Instructions to follow
Only the lines from the one containing "# example of the format" through the end of the entries are wanted, retyped exactly and without pictures.

◆ ◆ ◆

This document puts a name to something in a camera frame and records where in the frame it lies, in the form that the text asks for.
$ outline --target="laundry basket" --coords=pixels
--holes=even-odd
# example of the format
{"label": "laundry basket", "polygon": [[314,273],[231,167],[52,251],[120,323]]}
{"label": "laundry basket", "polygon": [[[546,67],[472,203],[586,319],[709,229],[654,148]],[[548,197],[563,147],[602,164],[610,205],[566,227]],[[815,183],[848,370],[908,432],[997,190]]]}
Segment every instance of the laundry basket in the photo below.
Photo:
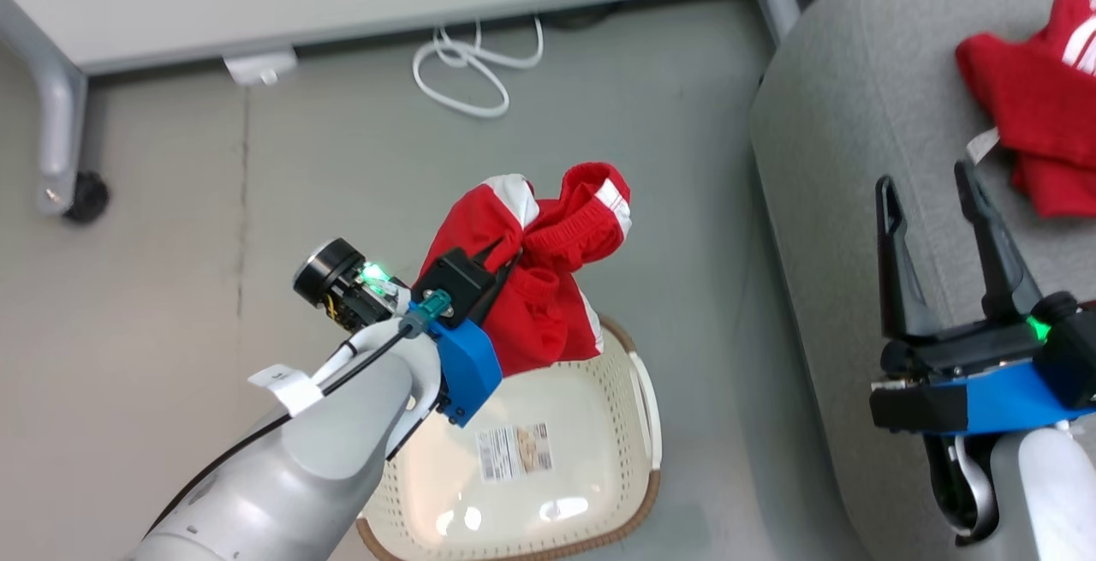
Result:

◆ ◆ ◆

Exercise output
# example of the format
{"label": "laundry basket", "polygon": [[314,273],[231,167],[52,251],[120,323]]}
{"label": "laundry basket", "polygon": [[[546,67],[472,203],[586,319],[709,229],[654,148]],[[548,197],[563,147],[602,164],[610,205],[566,227]],[[815,183],[848,370],[908,432],[997,190]]]}
Segment every instance of the laundry basket in the photo below.
Photo:
Result:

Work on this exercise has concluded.